May you help me to translate to Latin this phrase, "On understanding and enjoying"? I think it would be _De _[...], it's the verbal form that I can't translate.


----------



## Cagey

We need more context, of course.  
What is this for?


----------



## Casquilho

It is the title of an essay.


----------



## Scholiast

> It is the title of an essay.



But we still need to know whether the "understanding and enjoying" are transitive or intransitive. I mean, is it "On understanding and enjoying [music/sport/philosophy/books &c.], or is it in the abstract, like the Latin titles of some of Aristotle's works, "On Being and Becoming"? To put it another way, could it in English be re-written as "On Understanding and Enjoyment" - with general reference to the intellect and pleasure? Or is it "How to understand and enjoy music/sport &c.?


----------



## Casquilho

Oh, now I see. Pardonnez moi.
I think it is in the abstract, and "enjoyment" indeed is better than "enjoying". I'm going to put that title above an excerpt from Montaigne, where he says that without vigor and intelligence one cannot feel happiness neither even volptuousness. Unfortunately I'm not with the original right now, but I think this point to your example from Aristotle.


----------



## Scholiast

salve iterum!

Montaigne. I see. Then I can suggest:

_de intellectu delectationibusque_


----------



## Casquilho

I'm ok with that, but, just for curiosity, could the _de _be followed by a verb in a ablative function, like, _delectando_​, or is it agrammatical?


----------



## Scholiast

salvete!

Casquilho asks 





> could the _de _be followed by a verb in a ablative function, like, _delectando_​, or is it agrammatical?

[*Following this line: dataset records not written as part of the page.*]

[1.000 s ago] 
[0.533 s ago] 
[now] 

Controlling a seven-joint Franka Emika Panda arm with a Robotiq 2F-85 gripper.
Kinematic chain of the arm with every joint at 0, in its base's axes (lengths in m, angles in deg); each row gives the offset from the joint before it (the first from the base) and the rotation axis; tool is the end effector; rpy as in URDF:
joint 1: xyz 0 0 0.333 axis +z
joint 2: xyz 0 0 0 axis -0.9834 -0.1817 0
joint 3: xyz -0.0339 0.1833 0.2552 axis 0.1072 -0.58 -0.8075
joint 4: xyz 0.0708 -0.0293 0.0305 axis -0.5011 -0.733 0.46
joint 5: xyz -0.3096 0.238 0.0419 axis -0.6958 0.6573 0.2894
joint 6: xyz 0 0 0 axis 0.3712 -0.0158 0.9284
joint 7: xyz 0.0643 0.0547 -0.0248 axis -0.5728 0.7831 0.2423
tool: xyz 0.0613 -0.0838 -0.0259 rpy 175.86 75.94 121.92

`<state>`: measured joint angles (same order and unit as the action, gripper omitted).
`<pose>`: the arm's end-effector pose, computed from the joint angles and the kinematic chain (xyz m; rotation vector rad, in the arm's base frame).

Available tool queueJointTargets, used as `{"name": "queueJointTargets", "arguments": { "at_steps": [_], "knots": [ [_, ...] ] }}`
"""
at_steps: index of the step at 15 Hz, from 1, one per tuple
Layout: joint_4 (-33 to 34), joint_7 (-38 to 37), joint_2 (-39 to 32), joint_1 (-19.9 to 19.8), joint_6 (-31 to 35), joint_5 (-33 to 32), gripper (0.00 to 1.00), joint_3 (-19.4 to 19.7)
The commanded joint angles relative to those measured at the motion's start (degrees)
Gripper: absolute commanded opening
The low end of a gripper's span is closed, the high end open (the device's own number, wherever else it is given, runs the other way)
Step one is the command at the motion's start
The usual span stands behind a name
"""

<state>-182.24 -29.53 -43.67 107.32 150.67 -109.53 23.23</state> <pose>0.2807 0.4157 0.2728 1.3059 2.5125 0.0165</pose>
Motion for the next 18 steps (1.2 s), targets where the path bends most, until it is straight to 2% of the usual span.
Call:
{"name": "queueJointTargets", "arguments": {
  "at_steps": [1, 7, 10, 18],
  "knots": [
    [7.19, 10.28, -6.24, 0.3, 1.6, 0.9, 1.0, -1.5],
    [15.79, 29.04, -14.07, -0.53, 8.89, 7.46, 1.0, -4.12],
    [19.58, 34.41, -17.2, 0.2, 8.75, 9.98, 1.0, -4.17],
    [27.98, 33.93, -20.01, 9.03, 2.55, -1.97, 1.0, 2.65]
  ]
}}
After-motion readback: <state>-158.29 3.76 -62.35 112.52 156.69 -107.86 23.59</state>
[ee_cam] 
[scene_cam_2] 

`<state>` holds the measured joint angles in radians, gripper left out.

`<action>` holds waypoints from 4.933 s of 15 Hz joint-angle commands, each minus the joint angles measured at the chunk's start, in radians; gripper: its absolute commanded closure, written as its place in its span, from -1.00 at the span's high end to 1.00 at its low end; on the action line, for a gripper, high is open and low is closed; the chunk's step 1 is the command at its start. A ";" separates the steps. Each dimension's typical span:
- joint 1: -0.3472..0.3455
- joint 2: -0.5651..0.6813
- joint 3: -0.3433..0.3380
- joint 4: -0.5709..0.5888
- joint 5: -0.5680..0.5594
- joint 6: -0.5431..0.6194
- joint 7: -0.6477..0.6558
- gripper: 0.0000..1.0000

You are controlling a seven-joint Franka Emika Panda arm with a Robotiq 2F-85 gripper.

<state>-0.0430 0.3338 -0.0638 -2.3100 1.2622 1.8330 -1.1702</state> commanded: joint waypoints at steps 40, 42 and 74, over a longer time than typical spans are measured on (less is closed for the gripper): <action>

Grammatically, this is of course possible: _de natando_, "on swimming". The specific problem with _delectare_/_delectandum_ is that it is a transitive verb, and requires an object, which cannot be expressed in Latin with the gerund-form (though of course it can with the gerund_*ive*_). _de delectando_ would mean "on [the art of] pleasing", and with a transitive verb such as _delectare_ one would usually therefore expect not a gerund, but a gerund_*ive*_: _de hospitibus delectandis_, "on how to please one's guests".


----------



## Casquilho

I guess I still have many things to learn about Latin. Thank you.


----------